La Jara Reservoir is a reservoir in Conejos County, Colorado. Located 24 mi west of the town of La Jara, Colorado, the reservoir lies high in the San Juan Mountains. The rocky dirt road to the reservoir is difficult, and the reservoir lies about 15 mi from the nearest paved road. The fishing is poor, but the area surrounding the reservoir is popular with deer, elk, and waterfowl hunters.

==Dams==
Water in the reservoir is impounded by two dams, with a natural hill separating the two. The dams, called La Jara Dam no. 1 and La Jara Dam no. 2, have NID IDs CO00814 and CO02873 and are earthen dams. They were built in 1906. The reservoir can store up to 14055 acre.ft of water. Dam no. 1 is 48 ft high and 510 ft wide. Dam no. 2 is 24 ft high and 730 ft wide.

==Land tenure==
The two dams and the reservoir are managed by Colorado Parks and Wildlife. The reservoir and the land surrounding it are state trust land owned by the State of Colorado.

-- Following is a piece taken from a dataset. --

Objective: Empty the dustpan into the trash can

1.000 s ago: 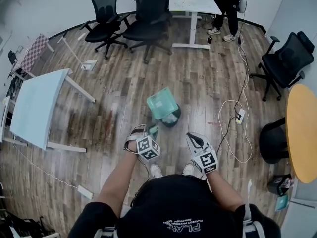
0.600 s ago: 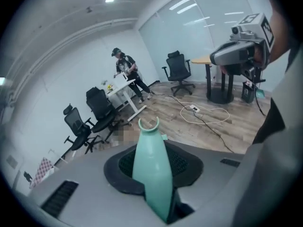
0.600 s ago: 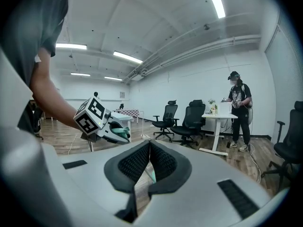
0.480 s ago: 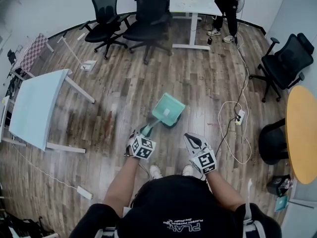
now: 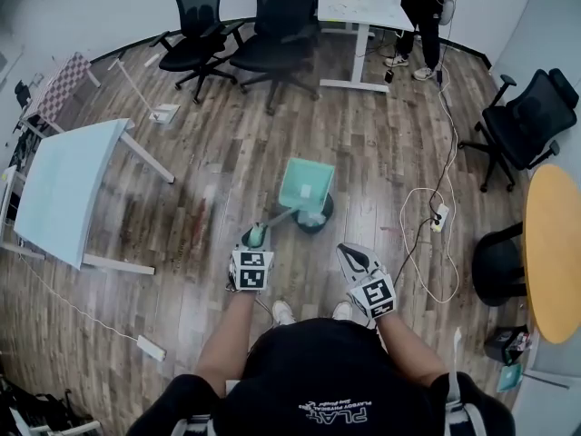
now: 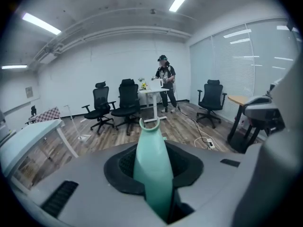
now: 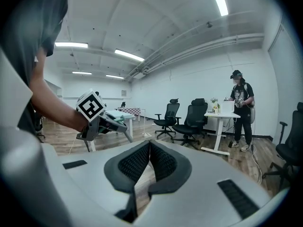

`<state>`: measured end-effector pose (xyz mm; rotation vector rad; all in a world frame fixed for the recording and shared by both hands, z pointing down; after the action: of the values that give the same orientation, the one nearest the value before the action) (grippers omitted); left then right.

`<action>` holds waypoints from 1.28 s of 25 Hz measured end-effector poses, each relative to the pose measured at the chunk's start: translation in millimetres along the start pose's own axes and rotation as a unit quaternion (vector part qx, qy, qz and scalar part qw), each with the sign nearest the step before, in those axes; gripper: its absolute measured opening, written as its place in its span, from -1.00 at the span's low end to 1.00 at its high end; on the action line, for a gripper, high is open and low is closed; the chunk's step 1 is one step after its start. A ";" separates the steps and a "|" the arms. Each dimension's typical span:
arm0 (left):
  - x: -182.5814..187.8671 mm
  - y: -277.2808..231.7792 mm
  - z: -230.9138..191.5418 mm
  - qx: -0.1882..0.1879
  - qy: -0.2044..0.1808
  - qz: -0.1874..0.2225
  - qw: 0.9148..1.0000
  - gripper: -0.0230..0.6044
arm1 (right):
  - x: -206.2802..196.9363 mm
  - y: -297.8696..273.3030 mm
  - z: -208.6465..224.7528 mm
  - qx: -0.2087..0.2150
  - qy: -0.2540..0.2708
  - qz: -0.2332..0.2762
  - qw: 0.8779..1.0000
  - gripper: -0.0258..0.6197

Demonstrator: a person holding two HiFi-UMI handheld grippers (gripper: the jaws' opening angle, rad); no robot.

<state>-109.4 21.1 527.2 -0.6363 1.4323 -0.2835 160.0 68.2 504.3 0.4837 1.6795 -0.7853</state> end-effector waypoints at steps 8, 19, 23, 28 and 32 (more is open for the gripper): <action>3.5 22.4 -45.1 0.053 0.046 0.024 0.997 -0.59 | 12.1 -27.3 -17.4 0.011 0.009 0.003 1.000 -0.85; -22.3 22.8 -126.1 0.072 0.052 -0.016 0.996 -0.58 | 28.1 -82.8 -42.4 -0.037 -0.006 0.000 0.999 -0.85; -29.5 13.9 -140.6 0.066 0.045 -0.022 0.997 -0.58 | 31.9 -98.3 -41.1 -0.055 0.035 -0.010 0.998 -0.85; -39.6 -4.5 -149.3 0.069 0.047 -0.039 0.996 -0.58 | 25.5 -120.0 -35.7 -0.051 0.028 -0.024 0.998 -0.85; -43.8 -26.9 -151.7 0.070 0.058 -0.065 0.994 -0.58 | 16.9 -144.5 -24.2 -0.046 0.001 -0.031 0.998 -0.85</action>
<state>-257.9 -12.4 577.0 -0.6075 1.4706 -0.5265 40.5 -15.6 525.9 0.3701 1.7309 -0.7494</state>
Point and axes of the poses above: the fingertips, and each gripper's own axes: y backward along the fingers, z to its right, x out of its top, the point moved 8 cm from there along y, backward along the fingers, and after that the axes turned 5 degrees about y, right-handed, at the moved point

Portions of the reservoir and the land surrounding it make up the La Jara Reservoir State Wildlife Area, managed by Colorado Parks and Wildlife.

The Colorado State Land Board, the agency that manages Colorado State Trust lands, is considering transferring the 45650 acre tract of land that makes up the La Jara State Trust Land to the Rio Grande National Forest, which is adjacent to the property. The tract includes the reservoir.

An appraisal completed in October 2023 by Chandler Consulting of Grand Junction, Colorado set the value of the tract at $43.5 million. The final sum will be paid by the federal government agencies acquiring the land (Forest Service, Bureau of Land Management) to the Colorado State Land Board. The price works out to about 1000 $/acre.

In June 2025, a news report indicated that the land transfer from the Colorado State Land Board would be divided among the United States Forest Service, the Bureau of Land Management, and Colorado Parks and Wildlife, with the western 21821.28 acre of the 45000 acre tract going to the Forest Service, the eastern 21704.51 acre going to the Bureau of Land Management, and the 2124 acre surrounding the reservoir going to Colorado Parks and Wildlife. The two federal agencies accrued funds in the years prior to the land transfer with monies from the federal Land and Water Conservation Fund, a fund Congress established in 1964.